LONDON (AFP) – It remains a mystery why a 23-year-old assistant to British artist David Hockney drank lethal acidic toilet cleaner, but police have ruled out anyone else being involved, an inquest into his death heard on Friday.
Dominic Elliott collapsed and died in March after drinking Knock-Out toilet and drain cleaner at Hockney’s home in East Yorkshire, as well as having snorted cocaine and ingested other drugs, the inquest has heard.
“It does remain a mystery—for an intelligent young man to drink such a noxious substance,” Detective Sergeant Thomas Napier of Humberside police told the hearing.
An autopsy showed that Elliott, who was also an avid rugby player, had taken cocaine, ecstasy and the sleeping pill temazepam before he died. He had also been drinking and smoking cannabis.

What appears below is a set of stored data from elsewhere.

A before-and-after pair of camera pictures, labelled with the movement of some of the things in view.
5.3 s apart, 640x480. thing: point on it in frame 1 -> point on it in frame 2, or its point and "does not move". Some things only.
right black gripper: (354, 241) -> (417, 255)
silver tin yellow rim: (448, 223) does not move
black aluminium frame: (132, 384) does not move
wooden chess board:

Hockney, 76, one of Britain’s most celebrated living artists who is renowned for his acrylic paintings of Californian swimming pools, told the court in a statement Thursday that Elliott was in a relationship with his own former partner John Fitzherbert.
Fitzherbert still lived at the artist’s seaside home, along with two other men working in the art industry.
Hockney himself was asleep in his own bedroom at the time, he said.
Fitzherbert told the court that he and Elliott had been drinking and smoking cannabis, and Elliott had snorted cocaine.
He said that as they lay in bed, “Dominic just got up from bed, ran towards the door laughing hysterically, and threw himself off the internal landing, “which was 9 feet high.
The two later went to sleep but Fitzherbert was awoken by Elliott standing in his underpants saying, “Can you take me to hospital?”
He saw the bottle of cleaner in the sink but did not connect it with Elliott, driving him to hospital rather than calling an ambulance.
Elliott died from the effects of drinking sulphuric acid soon after arriving at the hospital on March 15, the inquest heard.
The acid severely burned his mouth, tongue and throat before perforating his stomach, a pathologist said.
Fitzherbert said Elliott “liked living on the edge” and had been upset because he was not included in a photo of Hockney and his studio staff taken by the U.S. photographer Annie Leibovitz for Vanity Fair magazine.
Hockney said he was “completely unaware” of what the pair had been doing
that day and knew Elliott “professionally” rather than socially.
The coroner was expected to present his findings later on Friday.